O atual senhorio é a empresa Sigmabilities, gerida pelo parisiense Jean-Marc Galabert, que planeia transformar o imóvel em hotel, pelo que, segundo Fernando Pereira, vai agora pagar uma indemnização de montante não indicado para que os bares desalojem o rés-do-chão.
[um dos vídeos que contam a história dos três bares]
Derrocada foi há uma década
Quando em maio de 2011 parte do interior do prédio ruiu, o Jamaica avançou para tribunal com um pedido de indemnização, alegando que os senhorios não tinham criado as condições necessárias de segurança. Ganhou a ação e ficou penhor do imóvel, porque o montante da indemnização era muito elevado — daí o acordo financeiro a que chegaram agora os bares e o senhorio. Os então proprietários eram dezenas de herdeiros, que venderam à Sigmabilities em 2014.
“O Jamaica e o Tokyo abdicaram de metade da indemnização, contra a assinatura de um acordo em que o senhoria se comprometia a deixar-nos estar ali até termos o novo espaço pronto, e esse espaço já estava negociado com a Câmara no Cais do Gás”, contextualizou Fernando Pereira.
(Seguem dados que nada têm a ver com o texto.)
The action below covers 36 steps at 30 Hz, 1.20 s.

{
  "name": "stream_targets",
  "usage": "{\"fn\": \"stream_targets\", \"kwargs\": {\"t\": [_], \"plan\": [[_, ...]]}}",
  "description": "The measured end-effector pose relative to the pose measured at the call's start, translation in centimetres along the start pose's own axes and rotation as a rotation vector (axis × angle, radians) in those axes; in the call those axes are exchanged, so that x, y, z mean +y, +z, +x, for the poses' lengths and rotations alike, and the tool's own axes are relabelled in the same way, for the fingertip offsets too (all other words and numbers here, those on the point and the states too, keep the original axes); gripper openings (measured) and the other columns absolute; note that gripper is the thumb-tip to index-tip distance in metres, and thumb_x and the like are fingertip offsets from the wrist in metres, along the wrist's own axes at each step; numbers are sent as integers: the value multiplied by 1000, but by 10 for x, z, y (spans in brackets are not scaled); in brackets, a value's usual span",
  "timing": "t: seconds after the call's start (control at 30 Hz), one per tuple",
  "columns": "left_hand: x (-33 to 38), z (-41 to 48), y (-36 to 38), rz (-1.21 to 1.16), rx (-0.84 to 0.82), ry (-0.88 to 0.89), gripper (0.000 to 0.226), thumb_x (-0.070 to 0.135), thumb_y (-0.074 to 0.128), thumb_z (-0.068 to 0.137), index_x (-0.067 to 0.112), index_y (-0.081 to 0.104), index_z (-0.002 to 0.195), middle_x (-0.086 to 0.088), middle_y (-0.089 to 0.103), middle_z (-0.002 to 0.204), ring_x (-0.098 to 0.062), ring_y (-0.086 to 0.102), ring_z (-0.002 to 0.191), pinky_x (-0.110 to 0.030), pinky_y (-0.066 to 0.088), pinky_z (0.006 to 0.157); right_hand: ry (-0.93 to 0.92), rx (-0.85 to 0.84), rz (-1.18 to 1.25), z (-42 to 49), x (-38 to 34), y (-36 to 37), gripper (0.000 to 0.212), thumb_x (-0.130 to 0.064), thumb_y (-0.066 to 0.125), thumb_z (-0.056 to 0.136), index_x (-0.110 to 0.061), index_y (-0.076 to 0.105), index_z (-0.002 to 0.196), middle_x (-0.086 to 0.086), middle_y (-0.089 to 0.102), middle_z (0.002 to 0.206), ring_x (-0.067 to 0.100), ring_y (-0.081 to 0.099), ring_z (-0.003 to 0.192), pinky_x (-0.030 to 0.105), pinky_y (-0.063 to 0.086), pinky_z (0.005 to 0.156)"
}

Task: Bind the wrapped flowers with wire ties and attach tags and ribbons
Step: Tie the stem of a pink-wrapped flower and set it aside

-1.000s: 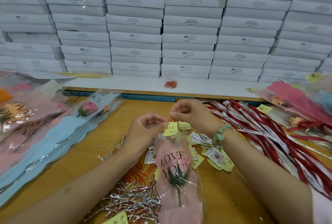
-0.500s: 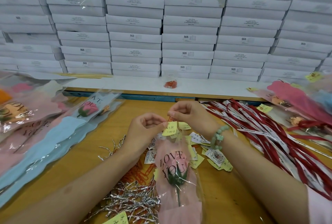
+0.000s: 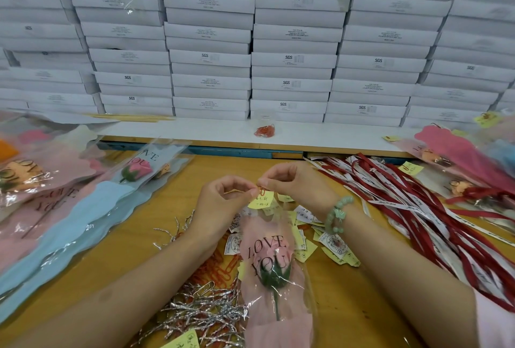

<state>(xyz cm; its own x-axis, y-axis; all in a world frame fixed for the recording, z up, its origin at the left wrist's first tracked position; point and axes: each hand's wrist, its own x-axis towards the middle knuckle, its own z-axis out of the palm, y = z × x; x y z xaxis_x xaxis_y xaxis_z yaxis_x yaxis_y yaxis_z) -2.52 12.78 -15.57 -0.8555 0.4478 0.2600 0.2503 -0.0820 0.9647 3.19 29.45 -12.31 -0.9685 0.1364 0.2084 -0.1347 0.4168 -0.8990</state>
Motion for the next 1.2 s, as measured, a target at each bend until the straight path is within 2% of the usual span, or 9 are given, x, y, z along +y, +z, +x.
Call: {"fn": "stream_targets", "kwargs": {"t": [0.17,0.3,0.43,0.63,0.73,0.87,1.0,1.1,1.2], "plan": [[0,1,-1,-24,20,-31,7,12,77,80,12,74,87,-5,74,88,-5,67,75,-15,51,64,35,-65,74,-2,-2,-3,11,-16,66,90,-6,71,92,-15,64,56,-4,53,45,7,41,48],[1,2,-1,-51,6,-29,9,10,72,85,13,75,93,-5,75,90,-6,67,78,-14,50,64,77,-39,82,-2,-1,-6,14,-20,70,87,-8,73,94,-4,72,73,1,58,52,16,43,46],[1,1,-1,-87,-12,-46,13,9,71,85,13,74,97,-8,75,93,-15,69,84,-18,52,67,89,-20,62,-1,0,-7,12,-21,72,86,-11,73,91,4,75,81,7,63,62,14,45,47],[2,0,-1,-45,-35,-25,15,13,76,81,18,74,95,-1,74,95,-12,69,87,-19,54,72,54,3,67,-1,1,-6,4,-19,73,84,-16,73,86,0,74,76,6,63,61,14,46,49],[2,0,-1,-29,-34,-19,18,9,78,78,16,74,94,-1,74,93,-8,69,81,-16,54,71,37,4,65,0,1,-6,3,-19,75,82,-18,74,84,1,74,77,10,64,66,15,50,57],[2,-1,-1,-32,-26,-24,18,6,79,76,16,74,90,-2,74,91,-10,70,80,-16,55,72,56,-25,79,0,2,-7,5,-20,76,81,-17,74,84,-1,73,73,4,63,60,13,48,54],[2,-1,-1,-27,-26,-19,18,7,79,76,15,74,91,-4,75,90,-13,70,83,-19,56,75,85,-71,60,0,1,-9,13,-23,76,80,-13,74,88,12,72,85,16,62,73,29,50,70],[1,-1,-1,-34,-18,-18,18,6,78,76,15,73,91,-1,75,88,-11,70,82,-16,55,72,111,-101,49,-1,0,-9,18,-27,73,82,-10,74,88,17,71,84,19,60,70,27,46,63],[1,-1,-1,-35,-28,-20,17,8,78,77,15,74,92,0,75,90,-9,70,82,-16,54,72,125,-116,52,-1,3,-10,23,-29,70,86,-7,73,89,3,67,70,9,52,56,23,39,55]]}}
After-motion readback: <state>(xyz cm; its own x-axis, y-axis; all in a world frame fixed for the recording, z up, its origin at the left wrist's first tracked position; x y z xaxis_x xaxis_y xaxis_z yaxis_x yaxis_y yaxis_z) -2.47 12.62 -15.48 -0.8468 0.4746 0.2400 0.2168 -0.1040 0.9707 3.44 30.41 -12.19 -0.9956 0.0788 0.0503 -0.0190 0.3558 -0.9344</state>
Entretanto, nos últimos meses, acordaram a saída antecipada com um montante de indemnização um pouco mais elevado.
A Câmara de Lisboa é hoje proprietária dos armazéns do Cais do Gás, numa zona pertencente à Administração do Porto de Lisboa, e comprometeu-se a arrendá-los aos três históricos do Cais do Sodré. Trata-se de de um espaço de 675 metros quadrados, dividido pelos três bares.
Sobre a retoma da atividade na noite, Fernando Pereira disse que “a esperança é a última a morrer”. Na nova localização corre o risco de “estar a fazer um investimento que venha a estar parado durante alguns meses”. No entanto, adiantou que os novos Tokyo e Jamaica estão a ser pensados de raiz e incluem “uma área exterior significativa que pode ser explorada ao nível da restauração”, caso as pistas de dança permaneçam fechadas. Além disso, terão “um sistema de ar condicionado com renovação permanente”, o que pode dar aos frequentadores maior segurança num contexto de preocupação com a transmissão aérea do coronavírus.